Given information
* * * * * * * * *
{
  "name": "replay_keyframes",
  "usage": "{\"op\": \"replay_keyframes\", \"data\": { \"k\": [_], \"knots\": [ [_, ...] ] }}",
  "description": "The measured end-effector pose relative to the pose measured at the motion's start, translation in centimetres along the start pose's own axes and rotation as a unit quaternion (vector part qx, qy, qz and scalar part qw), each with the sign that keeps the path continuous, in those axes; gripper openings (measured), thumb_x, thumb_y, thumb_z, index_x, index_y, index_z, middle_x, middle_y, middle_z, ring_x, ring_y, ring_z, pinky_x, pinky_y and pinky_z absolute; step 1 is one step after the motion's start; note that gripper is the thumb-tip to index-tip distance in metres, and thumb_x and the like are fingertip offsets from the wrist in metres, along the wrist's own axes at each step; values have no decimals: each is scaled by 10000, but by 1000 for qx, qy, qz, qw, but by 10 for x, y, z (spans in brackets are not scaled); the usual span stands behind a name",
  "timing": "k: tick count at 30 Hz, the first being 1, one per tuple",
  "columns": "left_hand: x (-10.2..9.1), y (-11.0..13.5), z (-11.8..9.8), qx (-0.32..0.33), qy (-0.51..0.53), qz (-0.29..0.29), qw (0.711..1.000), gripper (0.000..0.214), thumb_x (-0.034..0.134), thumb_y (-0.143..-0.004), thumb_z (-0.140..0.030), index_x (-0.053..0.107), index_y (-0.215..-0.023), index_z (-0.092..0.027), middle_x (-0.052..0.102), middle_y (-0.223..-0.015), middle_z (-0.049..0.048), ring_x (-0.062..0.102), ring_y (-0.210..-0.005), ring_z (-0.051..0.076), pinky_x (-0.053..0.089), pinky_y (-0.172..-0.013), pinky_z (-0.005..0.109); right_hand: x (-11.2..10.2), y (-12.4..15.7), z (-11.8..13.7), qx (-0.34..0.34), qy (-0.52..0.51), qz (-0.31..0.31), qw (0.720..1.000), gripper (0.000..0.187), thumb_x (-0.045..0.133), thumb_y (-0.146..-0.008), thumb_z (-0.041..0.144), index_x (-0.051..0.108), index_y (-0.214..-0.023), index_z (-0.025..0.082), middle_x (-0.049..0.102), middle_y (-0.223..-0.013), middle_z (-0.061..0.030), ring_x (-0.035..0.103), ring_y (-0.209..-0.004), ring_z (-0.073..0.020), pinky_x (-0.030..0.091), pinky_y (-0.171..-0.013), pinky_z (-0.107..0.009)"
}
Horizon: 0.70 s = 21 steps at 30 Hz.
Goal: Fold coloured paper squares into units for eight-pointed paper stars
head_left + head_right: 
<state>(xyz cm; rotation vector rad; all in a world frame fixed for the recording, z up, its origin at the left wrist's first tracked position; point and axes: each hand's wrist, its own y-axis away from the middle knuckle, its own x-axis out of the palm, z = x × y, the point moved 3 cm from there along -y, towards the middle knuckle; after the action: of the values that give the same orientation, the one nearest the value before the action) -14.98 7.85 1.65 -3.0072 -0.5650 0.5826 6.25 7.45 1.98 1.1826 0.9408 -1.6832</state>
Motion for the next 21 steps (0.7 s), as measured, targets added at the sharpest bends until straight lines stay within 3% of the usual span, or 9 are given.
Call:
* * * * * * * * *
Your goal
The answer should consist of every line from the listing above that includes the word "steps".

Written solution
Horizon: 0.70 s = 21 steps at 30 Hz.
Motion for the next 21 steps (0.7 s), as measured, targets added at the sharpest bends until straight lines stay within 3% of the usual span, or 9 are given.

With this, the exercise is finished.